Bundesregierung muss Afghanen mit Zusage Visa erteilen
Autor: Marion van der Kraats und Anne-Beatrice Clasmann, dpa
, Dienstag, 08. Juli 2025
Die Bundesregierung will das Aufnahmeprogramm für gefährdete Afghanen beenden. Einige der Betroffenen haben aber bereits eine Zusage. Eine Gerichtsentscheidung zwingt nun zum Handeln.
Schlappe vor Gericht für die neue Bundesregierung: Das Auswärtige Amt muss einer Afghanin und ihrer Familie Visa zur Einreise nach Deutschland erteilen, nachdem entsprechende Zusagen gemacht wurden. Das hat das Verwaltungsgericht Berlin in einem Eilverfahren im Streit um das Bundesaufnahmeprogramm für besonders gefährdete Afghaninnen und Afghanen entschieden, wie eine Gerichtssprecherin mitteilte. (Az.: VG 8 L 290/25)
Die Bundesregierung habe sich «durch bestandskräftige, nicht widerrufene Aufnahmebescheide rechtlich zur Aufnahme gebunden», erklärten die Richter zur Begründung. «Von dieser freiwillig eingegangen Bindung» könne sich Deutschland nicht lösen.
Afghanische Juradozentin stellte Eilantrag
Damit war der Eilantrag der Juradozentin und ihrer 13 Familienangehörigen, die in Pakistan auf Visa warten, in erster Instanz erfolgreich. Das Auswärtige Amt ist nach der Entscheidung laut Gerichtssprecherin verpflichtet, sofort zu handeln. Gegen den Beschluss kann jedoch Beschwerde beim Oberverwaltungsgericht Berlin-Brandenburg eingelegt werden. Sollte die Behörde das tun, könnte es zu Verzögerungen kommen.
Aus dem Auswärtigen Amt hieß es, die Bundesregierung prüfe den Beschluss. Zugleich wurde darauf hingewiesen, dass dieser noch nicht rechtskräftig sei. Ein Sprecher des Bundesinnenministeriums sagte auf Nachfrage: «Grundsätzlich gilt: Jeder Einzelfall wird betrachtet.» Neben der Betrachtung des Einzelfalls würden auch die notwendigen Sicherheitsüberprüfungen durchgeführt. Für Menschen im Verfahren, die sich in Pakistan aufhielten, werde die Unterbringung, Versorgung und Betreuung vor Ort durch die Bundesregierung organisiert.

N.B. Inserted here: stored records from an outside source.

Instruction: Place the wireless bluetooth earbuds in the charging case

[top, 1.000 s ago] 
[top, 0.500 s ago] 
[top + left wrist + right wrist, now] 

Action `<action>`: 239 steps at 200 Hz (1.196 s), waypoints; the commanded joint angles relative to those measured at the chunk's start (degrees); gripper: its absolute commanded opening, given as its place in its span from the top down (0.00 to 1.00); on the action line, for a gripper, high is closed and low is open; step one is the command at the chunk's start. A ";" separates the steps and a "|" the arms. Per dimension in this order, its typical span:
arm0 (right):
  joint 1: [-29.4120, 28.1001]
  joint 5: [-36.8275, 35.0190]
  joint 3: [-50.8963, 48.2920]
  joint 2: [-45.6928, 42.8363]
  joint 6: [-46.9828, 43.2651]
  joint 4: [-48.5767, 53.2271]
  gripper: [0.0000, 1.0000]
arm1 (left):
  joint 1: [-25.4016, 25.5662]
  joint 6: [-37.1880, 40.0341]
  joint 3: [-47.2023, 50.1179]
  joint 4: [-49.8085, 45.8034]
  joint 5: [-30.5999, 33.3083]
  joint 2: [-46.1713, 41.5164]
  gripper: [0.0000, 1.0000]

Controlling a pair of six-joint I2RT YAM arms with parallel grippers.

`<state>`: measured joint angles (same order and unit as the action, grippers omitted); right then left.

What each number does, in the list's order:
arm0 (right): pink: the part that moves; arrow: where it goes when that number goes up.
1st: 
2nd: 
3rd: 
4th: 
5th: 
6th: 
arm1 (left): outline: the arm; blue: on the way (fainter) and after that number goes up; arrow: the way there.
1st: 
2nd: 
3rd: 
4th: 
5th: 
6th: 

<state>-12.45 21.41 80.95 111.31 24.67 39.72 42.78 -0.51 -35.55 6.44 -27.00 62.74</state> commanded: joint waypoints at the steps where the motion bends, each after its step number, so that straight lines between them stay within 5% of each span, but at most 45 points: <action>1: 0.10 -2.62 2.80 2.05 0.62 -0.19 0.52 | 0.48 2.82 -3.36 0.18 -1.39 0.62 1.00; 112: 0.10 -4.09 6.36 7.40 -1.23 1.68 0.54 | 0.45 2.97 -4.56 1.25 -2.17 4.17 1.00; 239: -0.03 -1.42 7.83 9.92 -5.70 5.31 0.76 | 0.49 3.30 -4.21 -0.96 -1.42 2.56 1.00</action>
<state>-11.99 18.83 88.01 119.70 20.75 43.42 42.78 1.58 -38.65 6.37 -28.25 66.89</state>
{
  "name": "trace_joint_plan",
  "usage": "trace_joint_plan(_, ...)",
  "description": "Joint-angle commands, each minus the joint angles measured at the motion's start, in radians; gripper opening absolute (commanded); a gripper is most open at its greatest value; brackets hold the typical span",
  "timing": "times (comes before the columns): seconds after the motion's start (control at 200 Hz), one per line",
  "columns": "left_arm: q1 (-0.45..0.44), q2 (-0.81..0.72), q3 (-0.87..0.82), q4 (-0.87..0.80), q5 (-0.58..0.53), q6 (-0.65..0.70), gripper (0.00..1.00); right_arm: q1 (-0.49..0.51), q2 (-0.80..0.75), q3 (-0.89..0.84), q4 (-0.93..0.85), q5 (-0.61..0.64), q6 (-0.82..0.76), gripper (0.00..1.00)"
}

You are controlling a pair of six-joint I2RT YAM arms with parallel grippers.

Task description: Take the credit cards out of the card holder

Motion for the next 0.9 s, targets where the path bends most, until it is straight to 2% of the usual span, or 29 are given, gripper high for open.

Vereinbarung im Koalitionsvertrag
In ihrem Koalitionsvertrag hatten sich CDU, CSU und SPD darauf geeinigt, keine neuen freiwilligen Aufnahmeprogramme des Bundes für bestimmte Gruppen von Schutzbedürftigen mehr zu starten. Auch die Beendigung des Aufnahmeprogramms für Afghanen wurde darin als Ziel formuliert.
Dass zumindest einige der Politikerinnen und Politiker, die an den Koalitionsverhandlungen beteiligt waren, Zweifel hatten, dass dies vor Gericht Bestand haben würde, lässt sich allerdings schon an der Formulierung im Koalitionsvertrag ablesen. Darin heißt es: «Wir werden freiwillige Bundesaufnahmeprogramme soweit wie möglich beenden (zum Beispiel Afghanistan) und keine neuen Programme auflegen.»
Für das Bundesinnenministerium, das das Aufnahmeprogramm gemeinsam mit dem Auswärtigen Amt verantwortet, ist dies nun binnen weniger Wochen die dritte Niederlage vor Gericht, die für Schlagzeilen sorgt. Anfang Juni hatte eine andere Kammer des Berliner Verwaltungsgerichts die Zurückweisung dreier Asylsuchender aus Somalia nach Polen für rechtswidrig erklärt. Am 24. Juni hob das Bundesverwaltungsgericht das Verbot des rechtsextremen Magazins «Compact» auf, das die damalige Bundesinnenministerin Nancy Faeser (SPD) im Sommer 2024 erlassen hatte.